Task prompt: Report every line below that holds the word "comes".
Input records below:
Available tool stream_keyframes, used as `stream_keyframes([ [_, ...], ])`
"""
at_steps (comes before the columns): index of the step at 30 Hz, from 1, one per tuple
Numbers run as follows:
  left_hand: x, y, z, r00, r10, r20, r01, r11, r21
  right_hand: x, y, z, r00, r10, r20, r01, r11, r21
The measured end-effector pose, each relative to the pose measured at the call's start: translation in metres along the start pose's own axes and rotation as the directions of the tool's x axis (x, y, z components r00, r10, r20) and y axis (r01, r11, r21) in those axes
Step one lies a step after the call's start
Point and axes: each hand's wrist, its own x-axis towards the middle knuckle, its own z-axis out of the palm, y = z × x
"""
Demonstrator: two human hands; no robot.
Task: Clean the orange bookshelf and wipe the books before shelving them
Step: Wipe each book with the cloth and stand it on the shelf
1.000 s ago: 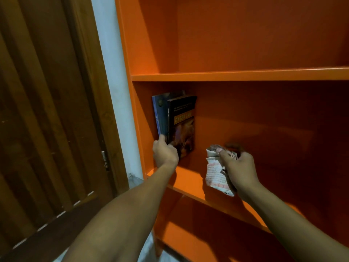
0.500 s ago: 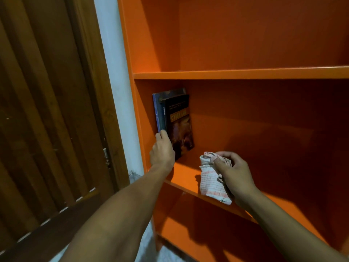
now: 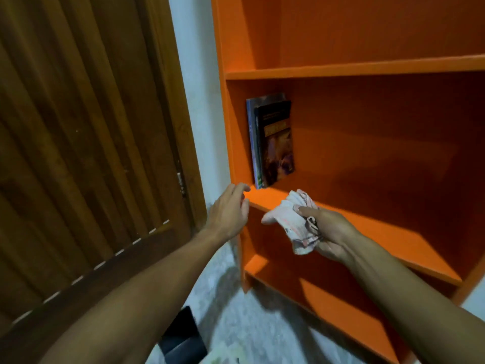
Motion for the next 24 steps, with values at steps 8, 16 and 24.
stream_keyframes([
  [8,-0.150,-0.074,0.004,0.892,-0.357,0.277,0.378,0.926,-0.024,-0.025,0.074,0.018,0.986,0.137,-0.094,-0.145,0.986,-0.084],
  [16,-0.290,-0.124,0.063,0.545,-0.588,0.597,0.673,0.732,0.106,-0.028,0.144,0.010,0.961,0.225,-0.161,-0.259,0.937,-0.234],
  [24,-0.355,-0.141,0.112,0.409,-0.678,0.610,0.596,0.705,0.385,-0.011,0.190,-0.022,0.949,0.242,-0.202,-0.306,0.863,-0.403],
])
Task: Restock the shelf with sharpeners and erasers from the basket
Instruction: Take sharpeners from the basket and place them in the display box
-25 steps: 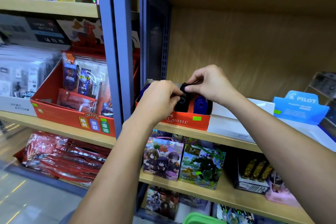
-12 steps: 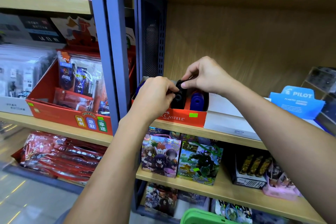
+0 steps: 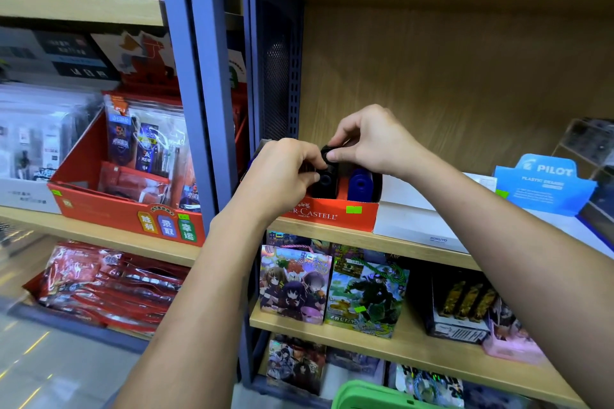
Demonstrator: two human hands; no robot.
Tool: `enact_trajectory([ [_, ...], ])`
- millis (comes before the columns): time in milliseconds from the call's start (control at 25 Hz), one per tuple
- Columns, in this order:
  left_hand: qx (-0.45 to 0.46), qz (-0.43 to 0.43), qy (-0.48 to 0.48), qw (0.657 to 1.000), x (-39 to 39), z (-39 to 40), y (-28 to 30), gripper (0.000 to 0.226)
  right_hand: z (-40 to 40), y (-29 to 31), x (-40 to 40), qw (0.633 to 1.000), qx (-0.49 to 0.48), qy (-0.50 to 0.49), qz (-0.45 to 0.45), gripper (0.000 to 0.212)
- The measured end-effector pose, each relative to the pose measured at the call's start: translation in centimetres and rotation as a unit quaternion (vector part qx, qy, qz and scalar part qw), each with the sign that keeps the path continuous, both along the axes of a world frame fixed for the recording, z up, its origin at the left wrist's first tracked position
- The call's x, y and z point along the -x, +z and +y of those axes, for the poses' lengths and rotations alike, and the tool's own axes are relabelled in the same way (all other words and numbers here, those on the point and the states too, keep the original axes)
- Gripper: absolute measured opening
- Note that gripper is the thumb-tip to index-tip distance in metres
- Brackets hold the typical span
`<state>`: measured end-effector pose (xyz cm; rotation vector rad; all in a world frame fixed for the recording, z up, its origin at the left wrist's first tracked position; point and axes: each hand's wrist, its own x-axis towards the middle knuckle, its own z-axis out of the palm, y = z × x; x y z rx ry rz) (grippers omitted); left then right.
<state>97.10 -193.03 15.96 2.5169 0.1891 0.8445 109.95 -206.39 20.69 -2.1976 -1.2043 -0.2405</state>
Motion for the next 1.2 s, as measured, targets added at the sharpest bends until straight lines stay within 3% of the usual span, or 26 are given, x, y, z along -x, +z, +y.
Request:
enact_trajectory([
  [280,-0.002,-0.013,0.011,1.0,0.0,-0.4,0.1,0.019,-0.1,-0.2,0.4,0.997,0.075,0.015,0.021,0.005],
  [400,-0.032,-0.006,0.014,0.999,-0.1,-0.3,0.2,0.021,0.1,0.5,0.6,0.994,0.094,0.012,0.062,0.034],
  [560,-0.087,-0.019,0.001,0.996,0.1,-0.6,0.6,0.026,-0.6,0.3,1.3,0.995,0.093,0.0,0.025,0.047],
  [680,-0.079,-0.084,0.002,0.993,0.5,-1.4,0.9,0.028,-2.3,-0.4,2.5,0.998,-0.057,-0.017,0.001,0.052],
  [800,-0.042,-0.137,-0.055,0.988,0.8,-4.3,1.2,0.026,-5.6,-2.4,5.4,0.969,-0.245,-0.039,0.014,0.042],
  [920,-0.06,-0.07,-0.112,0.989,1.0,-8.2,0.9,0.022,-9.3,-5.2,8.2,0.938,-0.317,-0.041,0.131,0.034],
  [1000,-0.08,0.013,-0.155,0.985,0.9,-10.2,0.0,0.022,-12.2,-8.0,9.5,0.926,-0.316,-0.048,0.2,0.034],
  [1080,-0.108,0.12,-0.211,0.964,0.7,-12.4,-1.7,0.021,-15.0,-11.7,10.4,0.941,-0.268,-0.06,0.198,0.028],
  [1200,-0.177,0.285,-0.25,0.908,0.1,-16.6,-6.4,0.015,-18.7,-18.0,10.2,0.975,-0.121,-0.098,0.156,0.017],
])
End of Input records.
Expected output:
at_steps (comes before the columns): index of the step at 30 Hz, from 1, one per tuple
- millis (comes before the columns): time in milliseconds from the call's start (control at 25 Hz), one per tuple

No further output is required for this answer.